We reward the hell outta good behavior. Positive reinforcement all the way. We try redirects when he's getting upset. We give him tasks, activities, cool out areas. I mean, if you gotta suggestion... List it cuz the shit is literally driving me crazy

He's fine..I know this cuz he's been cleared by two doctors and several therapist .... I'm fucking losing it. My wife is losing it.

I try my hardest not to whoop this kid. But when you spend hours down city hall, the school board, doctors offices, principals offices, like all this patience and trying your best. And you tell him on Monday

"Look man, you get 1 sticker for every good hour. And bonus stickers for effort. 5 stickers or better is a good day, if you can get 25 for the week you can buy back Christmas"

And you're getting a call from the office before you even get to work....

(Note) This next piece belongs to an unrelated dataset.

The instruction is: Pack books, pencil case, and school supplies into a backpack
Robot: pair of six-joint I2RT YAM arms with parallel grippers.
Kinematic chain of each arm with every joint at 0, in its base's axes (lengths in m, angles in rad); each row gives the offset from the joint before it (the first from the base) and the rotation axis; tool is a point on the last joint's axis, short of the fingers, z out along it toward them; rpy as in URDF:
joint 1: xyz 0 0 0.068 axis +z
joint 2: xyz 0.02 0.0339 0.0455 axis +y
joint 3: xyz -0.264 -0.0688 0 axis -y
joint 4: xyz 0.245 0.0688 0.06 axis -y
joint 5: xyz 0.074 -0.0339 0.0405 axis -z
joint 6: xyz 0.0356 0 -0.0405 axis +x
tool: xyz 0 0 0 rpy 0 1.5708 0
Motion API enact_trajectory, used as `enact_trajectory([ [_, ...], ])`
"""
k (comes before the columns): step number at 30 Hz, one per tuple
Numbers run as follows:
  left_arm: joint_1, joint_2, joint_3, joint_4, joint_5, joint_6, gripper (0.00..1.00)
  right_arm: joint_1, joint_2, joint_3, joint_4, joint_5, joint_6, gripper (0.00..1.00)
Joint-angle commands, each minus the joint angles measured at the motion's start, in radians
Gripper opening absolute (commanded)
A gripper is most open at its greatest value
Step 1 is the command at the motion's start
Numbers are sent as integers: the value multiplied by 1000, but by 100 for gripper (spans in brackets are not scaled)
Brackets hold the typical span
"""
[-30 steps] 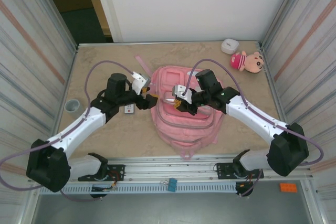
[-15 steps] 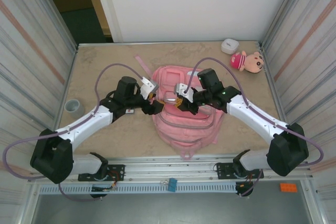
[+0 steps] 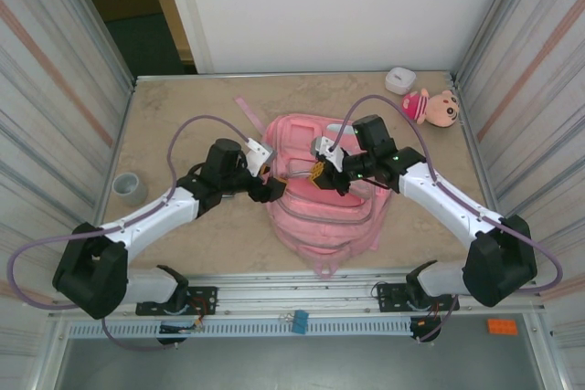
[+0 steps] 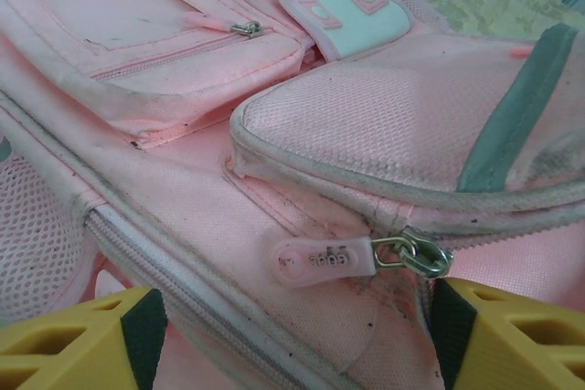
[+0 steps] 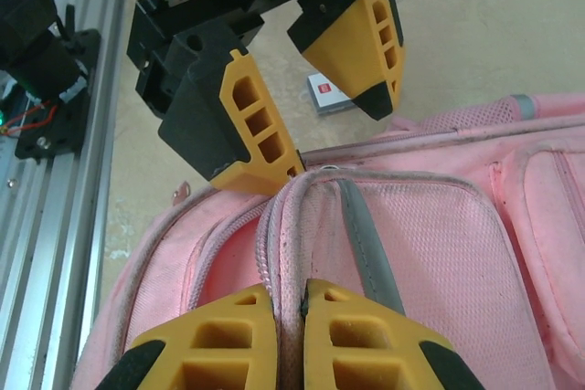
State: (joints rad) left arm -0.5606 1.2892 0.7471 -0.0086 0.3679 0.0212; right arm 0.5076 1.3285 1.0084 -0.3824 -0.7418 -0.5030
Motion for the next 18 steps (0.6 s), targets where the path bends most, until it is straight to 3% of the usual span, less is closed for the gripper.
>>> enact_trajectory([
  [1,18,4,-60,-105,-132,4,77,-27,-70,87,67,-72,32,0],
  [10,18,-137,-47,24,25,-23,78,25,-11,98,-25,68,-51,1],
  [14,29,-159,-3,-49,-103,-68,80,55,23,106,-43,130,-57,5],
  [18,125,-132,32,-159,-159,-199,80,69,38,108,-41,132,-55,5],
])
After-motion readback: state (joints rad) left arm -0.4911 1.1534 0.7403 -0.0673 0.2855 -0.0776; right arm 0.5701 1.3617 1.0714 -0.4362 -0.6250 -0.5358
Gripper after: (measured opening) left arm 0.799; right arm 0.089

Why? Bcuz he walked too slow to the next activity in class and didn't want the other kids to be on the computer first. So he knocked over the table, breaking the computer and ran out the class.....

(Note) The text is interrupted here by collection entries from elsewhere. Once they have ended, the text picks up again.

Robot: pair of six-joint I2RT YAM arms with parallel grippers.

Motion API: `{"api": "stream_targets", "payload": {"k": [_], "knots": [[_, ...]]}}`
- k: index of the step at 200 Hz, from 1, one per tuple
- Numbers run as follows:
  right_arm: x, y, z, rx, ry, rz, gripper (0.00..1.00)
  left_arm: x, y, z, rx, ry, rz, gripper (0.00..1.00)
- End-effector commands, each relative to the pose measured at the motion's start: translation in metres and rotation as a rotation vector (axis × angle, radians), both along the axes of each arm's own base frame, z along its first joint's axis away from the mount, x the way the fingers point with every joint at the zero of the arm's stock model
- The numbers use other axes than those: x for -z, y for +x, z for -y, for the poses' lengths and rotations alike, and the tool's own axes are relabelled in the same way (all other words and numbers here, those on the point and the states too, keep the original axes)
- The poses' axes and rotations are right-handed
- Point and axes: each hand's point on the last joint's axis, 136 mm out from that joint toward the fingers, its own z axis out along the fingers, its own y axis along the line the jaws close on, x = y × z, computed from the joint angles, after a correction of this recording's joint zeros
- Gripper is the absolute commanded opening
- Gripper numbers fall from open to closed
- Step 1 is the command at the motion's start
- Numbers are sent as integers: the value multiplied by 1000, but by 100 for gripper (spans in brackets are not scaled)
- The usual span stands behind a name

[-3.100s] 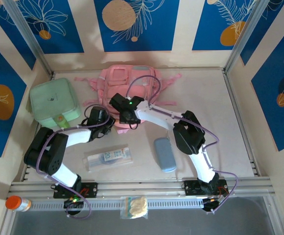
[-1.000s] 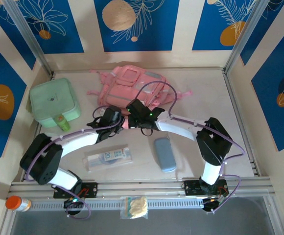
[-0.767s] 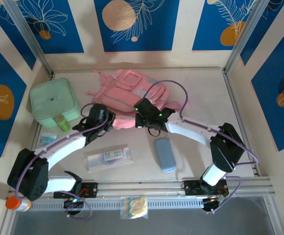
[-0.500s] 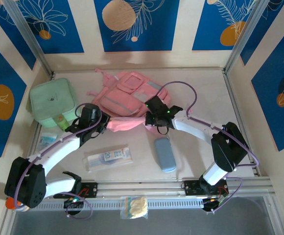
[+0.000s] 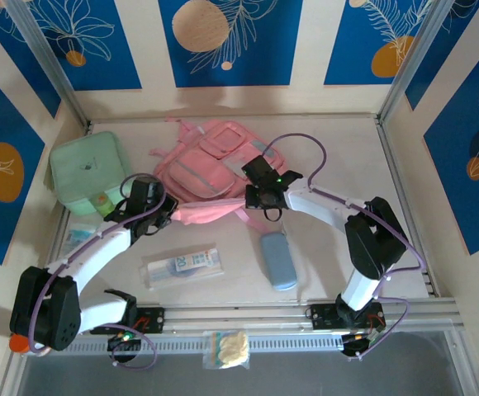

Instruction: Pack the student bag

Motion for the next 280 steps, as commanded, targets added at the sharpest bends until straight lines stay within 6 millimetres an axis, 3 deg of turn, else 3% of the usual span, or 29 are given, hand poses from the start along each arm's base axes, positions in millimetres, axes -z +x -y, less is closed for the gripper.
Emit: {"api": "stream_targets", "payload": {"k": [1, 12, 30, 61, 75, 95, 122, 135, 176, 211, 242, 261, 280], "knots": [[-17, -8, 9, -1, -24, -18, 22, -17, -1, -8, -11, -8, 50, 31], [-34, -10, 2, -17, 16, 11, 32, -26, -6, -9, -2, 0, 79, 35], [-51, -10, -4, -2, 92, 20, 40, -42, -10, -5, 21, 20, 136, 36], [-45, 19, 10, 153, 175, -76, 43, -68, 8, 50, 209, 51, 209, 37], [-39, 34, 6, 184, 219, -119, 44, -71, 14, 82, 302, 68, 209, 32], [-32, 52, 1, 244, 291, -190, 44, -64, 15, 123, 381, 79, 221, 32], [-25, 71, 7, 323, 278, -192, 47, -36, 18, 154, 470, 80, 168, 27], [-16, 76, 10, 360, 282, -220, 49, -21, 16, 156, 478, 100, 134, 20], [11, 82, 15, 426, 285, -278, 52, 22, -5, 161, 502, 125, 60, 13], [26, 93, 3, 410, 324, -289, 51, 38, -16, 159, 529, 155, 30, 13], [18, 104, 4, 407, 317, -241, 33, 58, -32, 142, 529, 214, -29, 12], [8, 110, 5, 386, 346, -188, 18, 71, -33, 128, 512, 261, -64, 12], [3, 114, 1, 320, 357, -141, 11, 76, -31, 125, 508, 283, -72, 10]]}}
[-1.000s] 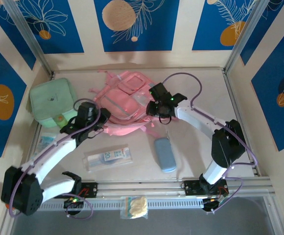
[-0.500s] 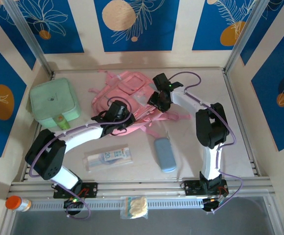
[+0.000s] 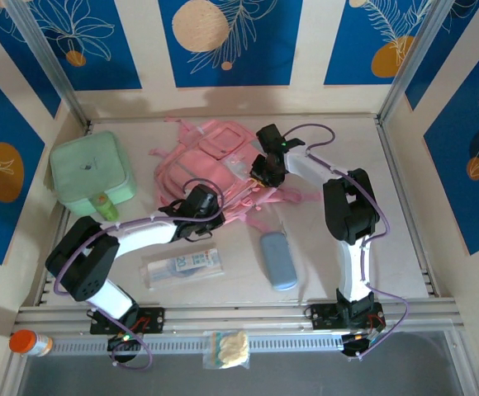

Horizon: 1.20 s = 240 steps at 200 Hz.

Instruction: Pack the student bag

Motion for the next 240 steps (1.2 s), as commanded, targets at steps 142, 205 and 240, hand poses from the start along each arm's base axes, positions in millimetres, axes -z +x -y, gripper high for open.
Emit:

Yea I made a u turn and tore his little ass up.... First whooping in about 2 or 3 months...... But I was tired of threatening him.... Dude needed to know that the shit just isn't acceptable.

The doctors said there's nothing wrong with him. He's doing this bcuz he wants his way.... He pulled the same shit at my wife's job over the winter break.... She is a director at a day care... She watched him..... He's perfectly fine... Like creepily over the top fine. Super pleasant. Respectful. Manners. Listens. Plays well.

She watched him... He wasn't paying attention and knocked something over. He was asked nicely to pick it up. He denies doing it.

Ok you were seen doing it. And now you're being asked to pick it up.

That was too much for him. Complete meltdown


Bruh...I hope he grows outta this as he gets older. I can only imagine the kinda toll it's taking.
 
I like how a lot of people think anti spanking means anti discipline.